I went to visit Sally down at Sale the other day, we had a good conversation over a “cuppa tea”. Just as I was about to set up and leave Sally informed me she had a bit of an engineering task she believed I would be able to fix. Sure, I affirmed because I am always down for a challenge, only for her to inform me her shower soap holder had broken, and she had a new part to fix it. However, she didn’t know how to.

I was expecting a challenging task. Nevertheless, I was challenged as it turns out she had ordered a very beautiful soap holder, but the fitting system was made for shower poles with a 25mm pole diameter and hers was 22mm. The challenge was explaining that while good, her solution wouldn’t work with the wrong parameters. I called two days later to check up, she had the right one and could fix it up herself.

Similar events happen within our niche. A few days back, I went down south to a client site to commission equipment they had designed to dry their product quicker. My role was to ensure the equipment they had set up would perform the task efficiently. The equipment consisted of blowers blowing air through air knives and a chain conveyor system.
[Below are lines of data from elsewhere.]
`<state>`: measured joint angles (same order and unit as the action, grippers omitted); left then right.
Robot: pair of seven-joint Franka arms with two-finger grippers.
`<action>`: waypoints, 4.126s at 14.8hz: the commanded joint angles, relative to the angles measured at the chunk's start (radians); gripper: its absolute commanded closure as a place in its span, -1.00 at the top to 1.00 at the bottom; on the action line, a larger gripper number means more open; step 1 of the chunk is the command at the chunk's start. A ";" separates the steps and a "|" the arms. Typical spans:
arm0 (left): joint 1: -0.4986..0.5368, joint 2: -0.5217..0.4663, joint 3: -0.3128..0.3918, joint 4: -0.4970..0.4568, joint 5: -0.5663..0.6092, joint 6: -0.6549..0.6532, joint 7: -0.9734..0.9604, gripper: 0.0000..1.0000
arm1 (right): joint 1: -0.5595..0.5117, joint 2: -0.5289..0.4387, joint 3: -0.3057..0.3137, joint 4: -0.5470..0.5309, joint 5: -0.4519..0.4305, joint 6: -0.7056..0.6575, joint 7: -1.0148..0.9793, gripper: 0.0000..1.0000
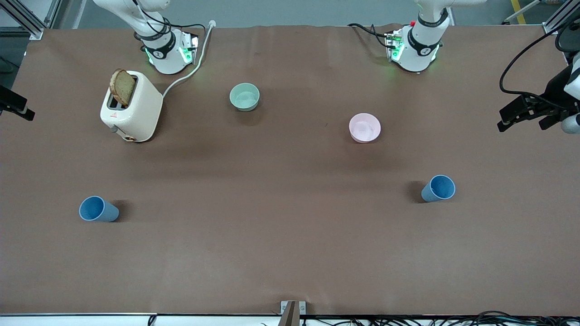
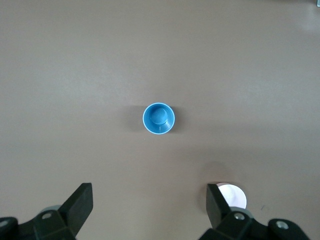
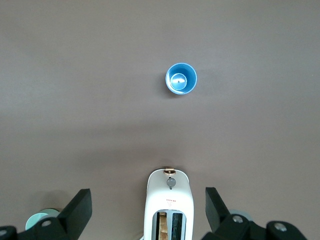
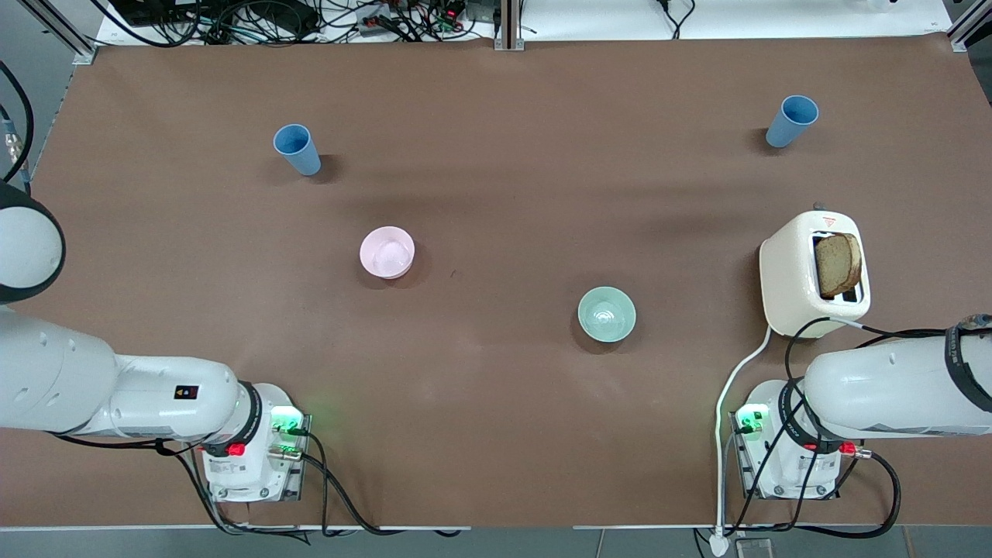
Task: Stack blue cups with both arms
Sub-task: 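Move the right gripper and the left gripper toward the blue cups, then grasp the blue cup with the right gripper while the left gripper grasps the other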
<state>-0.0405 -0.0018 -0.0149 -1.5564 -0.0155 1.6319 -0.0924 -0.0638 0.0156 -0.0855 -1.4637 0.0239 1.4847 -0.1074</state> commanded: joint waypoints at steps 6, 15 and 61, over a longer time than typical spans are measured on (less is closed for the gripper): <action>-0.004 -0.018 0.007 0.001 0.017 -0.006 0.002 1.00 | -0.016 -0.009 0.007 -0.007 0.014 0.005 -0.014 1.00; -0.012 0.017 0.004 0.010 0.008 -0.009 0.008 1.00 | -0.080 0.084 0.007 -0.010 0.019 0.120 -0.015 1.00; 0.116 0.500 -0.040 -0.209 0.008 0.428 0.053 1.00 | -0.180 0.598 0.012 -0.153 0.320 0.781 -0.273 -0.91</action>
<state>0.0656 0.5372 -0.0464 -1.7188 -0.0145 2.0433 -0.0507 -0.2269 0.6176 -0.0881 -1.6413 0.3194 2.2823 -0.3651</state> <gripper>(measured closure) 0.000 0.934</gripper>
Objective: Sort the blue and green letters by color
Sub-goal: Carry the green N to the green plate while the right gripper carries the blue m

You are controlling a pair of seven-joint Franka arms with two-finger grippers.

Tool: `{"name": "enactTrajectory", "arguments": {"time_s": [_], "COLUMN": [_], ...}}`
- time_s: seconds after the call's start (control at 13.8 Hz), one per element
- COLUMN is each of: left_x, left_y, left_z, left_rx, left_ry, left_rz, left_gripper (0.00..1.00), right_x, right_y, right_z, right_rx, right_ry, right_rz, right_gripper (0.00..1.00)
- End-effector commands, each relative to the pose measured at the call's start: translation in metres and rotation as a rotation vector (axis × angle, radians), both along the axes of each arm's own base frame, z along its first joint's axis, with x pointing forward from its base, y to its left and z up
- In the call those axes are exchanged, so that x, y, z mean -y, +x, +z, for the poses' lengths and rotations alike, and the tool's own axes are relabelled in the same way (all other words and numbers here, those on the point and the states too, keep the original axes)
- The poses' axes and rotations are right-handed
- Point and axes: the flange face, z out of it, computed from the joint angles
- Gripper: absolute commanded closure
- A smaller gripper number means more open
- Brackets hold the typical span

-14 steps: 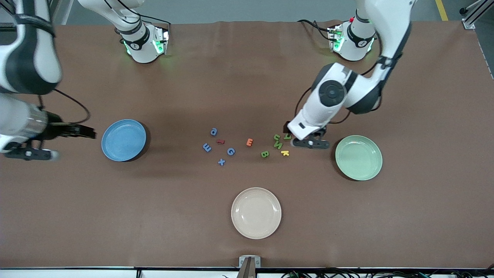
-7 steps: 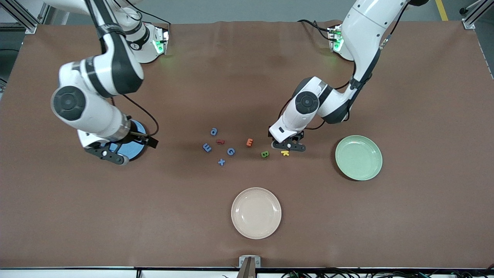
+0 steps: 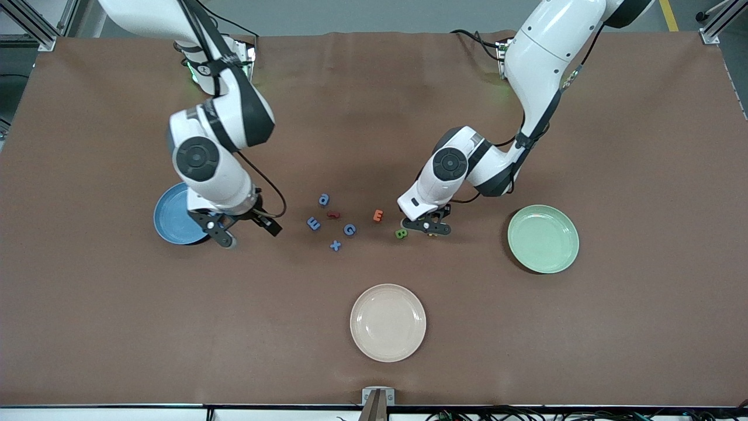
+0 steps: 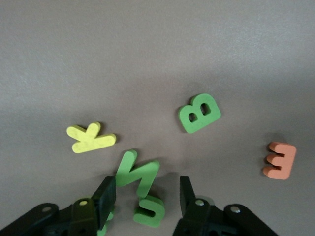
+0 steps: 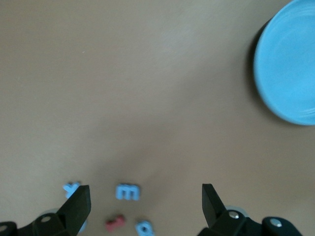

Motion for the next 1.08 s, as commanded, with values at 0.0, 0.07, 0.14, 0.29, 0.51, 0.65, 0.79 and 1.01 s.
{"name": "enactTrajectory", "arguments": {"time_s": [0.0,0.07,0.14,0.29,0.51,0.65,0.79,1.01], "left_x": [0.000,0.000,0.000,0.000,-0.001,-0.001,-0.001,-0.008], "left_y": [0.005,0.005,0.006,0.006,0.007,0.011,0.014,0.019], "left_z": [-0.007,-0.008,-0.007,-0.007,-0.007,-0.005,-0.003,0.013], "left_rx": [0.012,0.010,0.012,0.012,0.012,0.018,0.020,0.019], "left_ry": [0.017,0.016,0.014,0.014,0.015,0.011,0.009,0.023], "left_rz": [0.000,0.000,0.001,0.001,0.004,0.008,0.012,0.037], "left_gripper": [0.41,0.41,0.41,0.41,0.54,0.64,0.89,1.00], "right_x": [-0.023,-0.031,-0.040,-0.054,-0.067,-0.073,-0.074,-0.082], "right_y": [-0.022,-0.026,-0.030,-0.036,-0.044,-0.048,-0.051,-0.057], "right_z": [-0.054,-0.069,-0.085,-0.107,-0.141,-0.154,-0.158,-0.161], "right_rx": [0.055,0.059,0.060,0.078,0.079,0.069,0.064,0.054], "right_ry": [0.009,0.012,0.010,0.018,0.015,0.006,0.002,-0.006], "right_rz": [-0.049,-0.053,-0.062,-0.096,-0.136,-0.146,-0.156,-0.149], "right_gripper": [0.00,0.00,0.01,0.03,0.06,0.09,0.11,0.17]}}
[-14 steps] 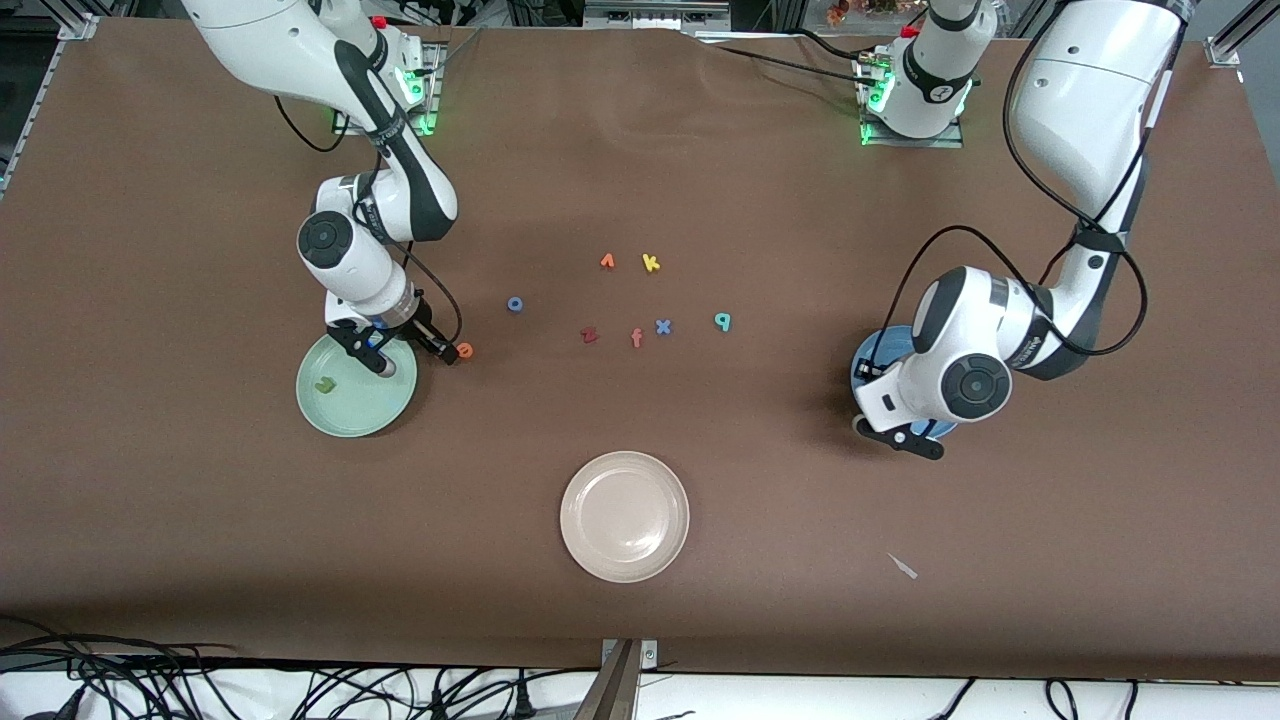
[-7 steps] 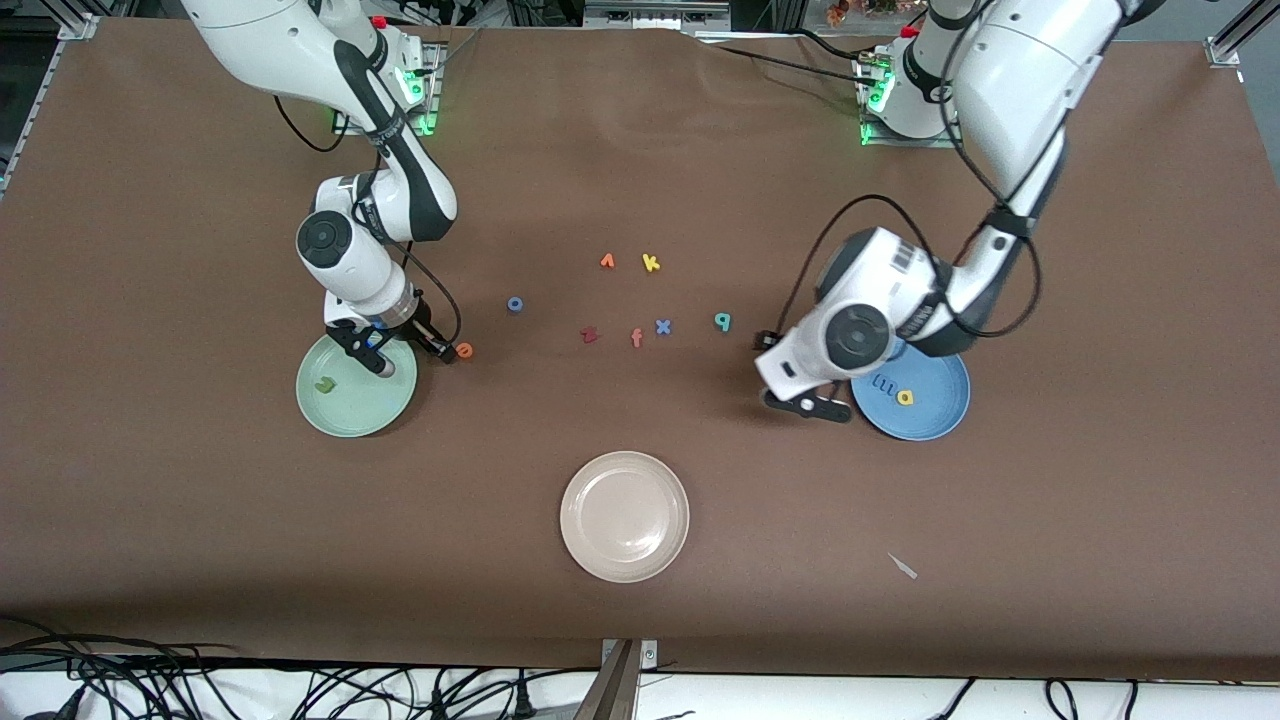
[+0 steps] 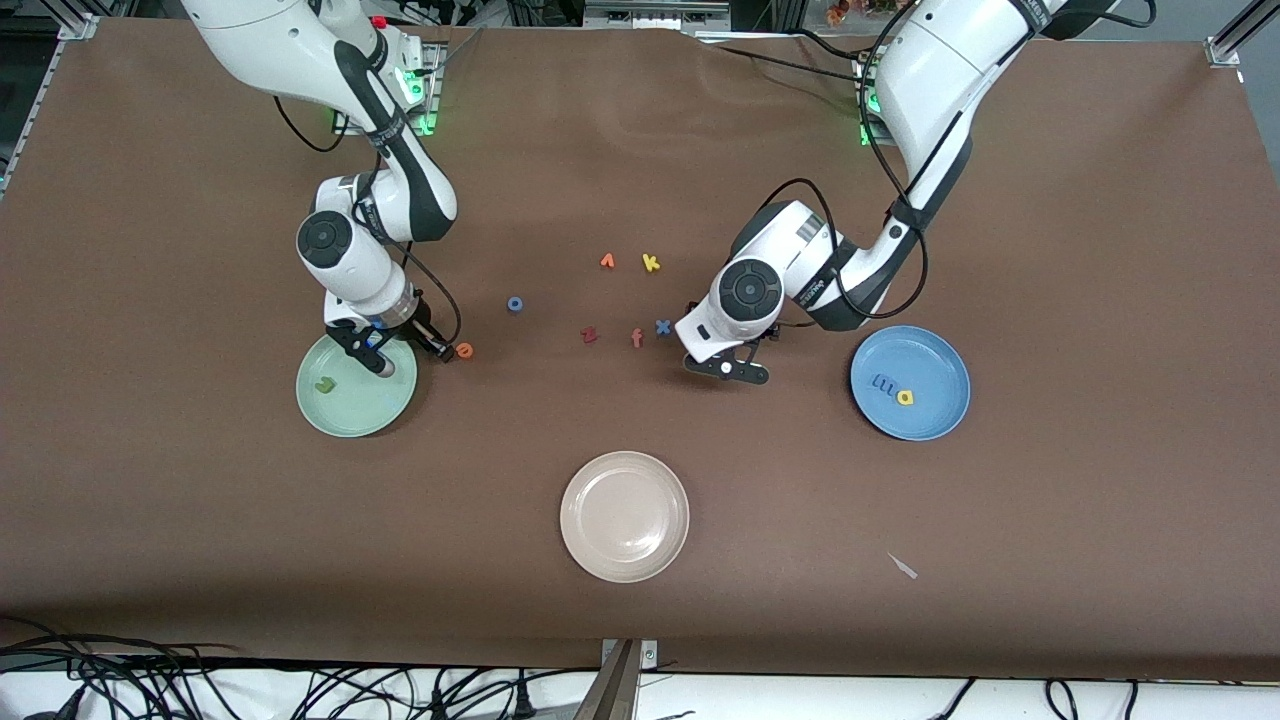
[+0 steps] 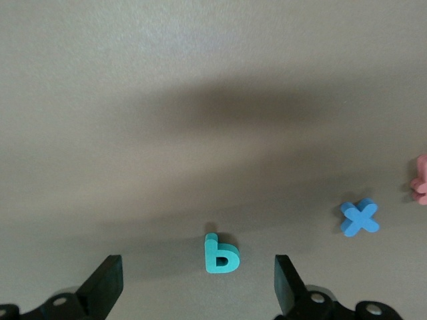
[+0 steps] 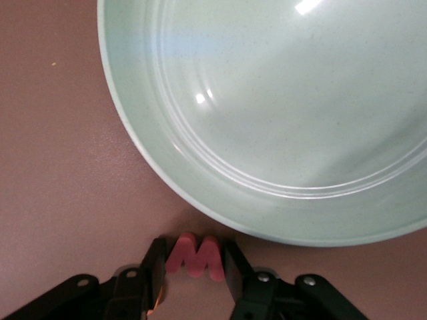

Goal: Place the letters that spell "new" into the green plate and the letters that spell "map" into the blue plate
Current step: 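Grasp the teal letter with the left gripper while the right gripper places pink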

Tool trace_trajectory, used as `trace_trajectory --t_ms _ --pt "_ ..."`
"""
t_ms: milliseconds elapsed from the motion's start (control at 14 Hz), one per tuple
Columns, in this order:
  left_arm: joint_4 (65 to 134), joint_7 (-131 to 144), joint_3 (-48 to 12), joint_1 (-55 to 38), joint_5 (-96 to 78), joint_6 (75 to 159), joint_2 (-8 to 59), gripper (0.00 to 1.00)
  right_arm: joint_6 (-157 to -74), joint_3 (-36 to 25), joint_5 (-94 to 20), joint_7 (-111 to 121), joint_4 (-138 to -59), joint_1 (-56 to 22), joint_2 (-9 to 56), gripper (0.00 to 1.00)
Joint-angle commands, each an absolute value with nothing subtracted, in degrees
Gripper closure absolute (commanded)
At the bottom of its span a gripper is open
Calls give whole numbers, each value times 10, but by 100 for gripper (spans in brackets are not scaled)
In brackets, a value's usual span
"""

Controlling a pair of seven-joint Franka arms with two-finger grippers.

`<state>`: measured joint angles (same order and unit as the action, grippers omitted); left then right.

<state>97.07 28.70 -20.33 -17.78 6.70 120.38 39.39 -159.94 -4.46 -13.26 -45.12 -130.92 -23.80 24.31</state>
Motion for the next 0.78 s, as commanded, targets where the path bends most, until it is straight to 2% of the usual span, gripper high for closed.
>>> trace_trajectory --t_ms 0,356,641,712 --pt "979 288 -200 -184 72 1229 402 2 -1609 -44 -143 -442 -1312 -245 246 81" --pt "1004 289 -200 -204 71 1234 401 21 -1499 -46 -142 -439 -1310 -244 170 81" --pt "1008 279 -200 -199 78 1235 403 23 -1460 -86 -135 -340 -1310 -237 144 81" --pt "1007 279 -200 -198 78 1235 404 31 -1460 -97 -135 -306 -1310 -229 143 81"
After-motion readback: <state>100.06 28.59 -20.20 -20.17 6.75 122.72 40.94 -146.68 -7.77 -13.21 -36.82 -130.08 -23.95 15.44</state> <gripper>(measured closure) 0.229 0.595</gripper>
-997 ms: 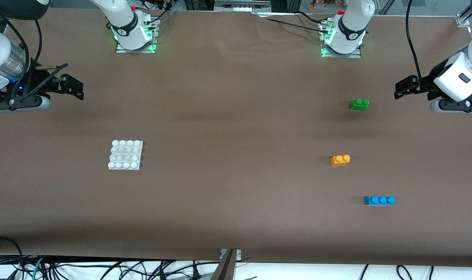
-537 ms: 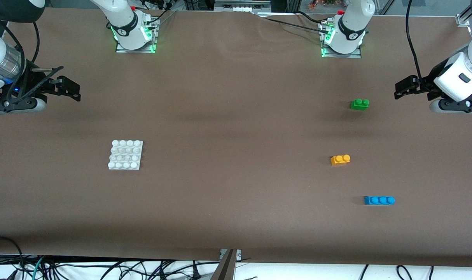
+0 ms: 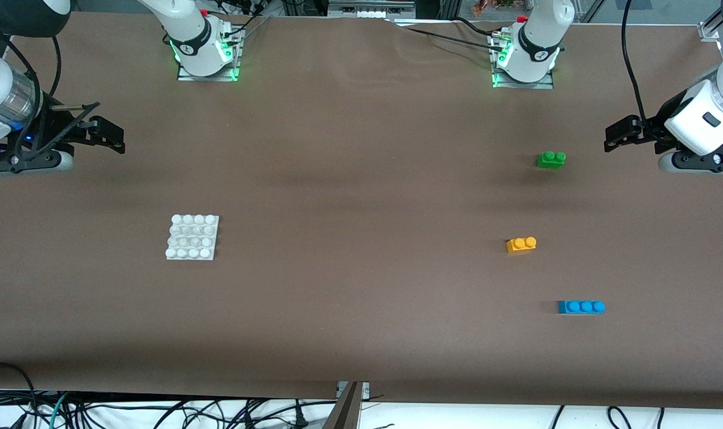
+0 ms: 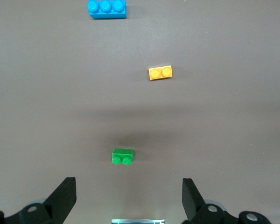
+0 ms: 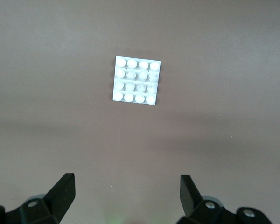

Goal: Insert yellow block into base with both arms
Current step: 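Reach the right gripper down to the white base plate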

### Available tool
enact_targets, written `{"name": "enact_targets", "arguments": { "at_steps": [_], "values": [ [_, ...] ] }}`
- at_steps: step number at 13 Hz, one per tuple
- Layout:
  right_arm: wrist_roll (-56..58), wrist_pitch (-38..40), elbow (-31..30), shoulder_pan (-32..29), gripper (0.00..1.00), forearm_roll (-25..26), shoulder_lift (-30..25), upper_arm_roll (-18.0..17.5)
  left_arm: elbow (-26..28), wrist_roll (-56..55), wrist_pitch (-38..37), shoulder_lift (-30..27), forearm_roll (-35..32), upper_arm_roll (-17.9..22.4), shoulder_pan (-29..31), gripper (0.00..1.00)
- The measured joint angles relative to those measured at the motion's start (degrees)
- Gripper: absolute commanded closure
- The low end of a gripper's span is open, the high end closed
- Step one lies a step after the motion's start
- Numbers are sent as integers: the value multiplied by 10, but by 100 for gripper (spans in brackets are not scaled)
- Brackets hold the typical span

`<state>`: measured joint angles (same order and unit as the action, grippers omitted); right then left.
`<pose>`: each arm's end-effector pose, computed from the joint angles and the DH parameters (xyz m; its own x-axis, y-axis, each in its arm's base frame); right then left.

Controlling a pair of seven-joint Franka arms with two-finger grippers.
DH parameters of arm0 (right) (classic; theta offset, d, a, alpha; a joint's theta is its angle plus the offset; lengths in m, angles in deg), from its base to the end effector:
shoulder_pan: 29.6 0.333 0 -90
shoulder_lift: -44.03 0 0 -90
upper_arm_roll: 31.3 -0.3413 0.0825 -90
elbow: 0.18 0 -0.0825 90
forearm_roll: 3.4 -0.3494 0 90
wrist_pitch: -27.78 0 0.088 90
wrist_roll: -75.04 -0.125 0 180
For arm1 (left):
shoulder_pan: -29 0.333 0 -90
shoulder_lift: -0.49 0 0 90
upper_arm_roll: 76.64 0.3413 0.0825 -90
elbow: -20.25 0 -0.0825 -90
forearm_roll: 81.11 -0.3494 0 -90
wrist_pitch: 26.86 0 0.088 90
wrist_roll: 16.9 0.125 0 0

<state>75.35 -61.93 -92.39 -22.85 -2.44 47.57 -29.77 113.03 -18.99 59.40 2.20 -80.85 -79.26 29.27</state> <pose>0.5316 0.0469 0.5821 0.9898 0.0957 -0.1053 0.0980 -0.9950 0.0177 0.5162 -0.0214 0.5903 0.9897 -0.0046 -0.1432 -0.0045 -1.0000 0.0007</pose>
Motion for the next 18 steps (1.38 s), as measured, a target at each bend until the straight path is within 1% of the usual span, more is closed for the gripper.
{"name": "enact_targets", "arguments": {
  "at_steps": [4, 6, 8, 11, 12, 14, 18],
  "values": [
    [0, -26, -1, -4, 1, 1, 33, 1, 0, 0, 0, 0, 0, 0, 0, 0],
    [0, -62, -14, -10, 1, 1, 51, 1, 0, 0, 0, 0, 0, 0, 0, 0],
    [0, -141, -56, -13, 1, 1, 66, 1, -1, 0, 0, 0, 0, 0, 0, 0],
    [0, -344, -176, -15, 1, 2, 90, 6, -1, 0, 0, 1, 0, 0, 0, 0],
    [0, -397, -212, -15, 1, 2, 97, 8, -1, 0, 0, 1, 0, 0, 0, 0],
    [0, -455, -251, -16, 1, 2, 109, 11, -1, 0, -1, 1, 0, 0, 0, 0],
    [1, -511, -260, -25, 1, 2, 142, 11, -1, 0, -4, 1, 0, 0, 0, 0]
  ]
}}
Supposed to be a straightforward task, right? That was my thought process until I interacted with the equipment. On my first run with the damp product, I realized parts of the product were dry and other parts were not. A simple solution adjusts the air knife position parameter to effectively dry the remaining part of the product. As simple as it sounds, it went from being simple to being manually demanding as the designers of the equipment had not created room for parameter adjustments.

The good news is we got the desired result after manually modifying the equipment. However, the equipment needs to be shipped back and modified to accommodate optimizable adjustment hence some cost on someone’s side.

So, what do a non-fitting shower soap holder and non-adjustable drying equipment have to do with me you may wonder?

Equipment in both cases didn’t meet expectations because crucial questions, were answered correctly:

1) What is the problem we want to overcome?

2) What parameters directly affect the problem?

3) How does each parameter impact the problem?

Almost all of us are spot on with the first question. However, when it comes to the second and third, most of us are found wanting. Sally, my friend, was spot on with the first question. However, she didn’t understand the parameters that would be used to implement the solution (question 2) and couldn’t go further to answering question 3. With my friends down south, you can see that questions 1 and 2 were answered. However, question 3 was left out so the solution parameters couldn’t be modified to meet their expectations.

In providing solutions for your project, you need to understand the parameters that Openly relate to your solution and the tecnologies behind these parameters. That way you would be closer to implementing your solution as “plug and play”.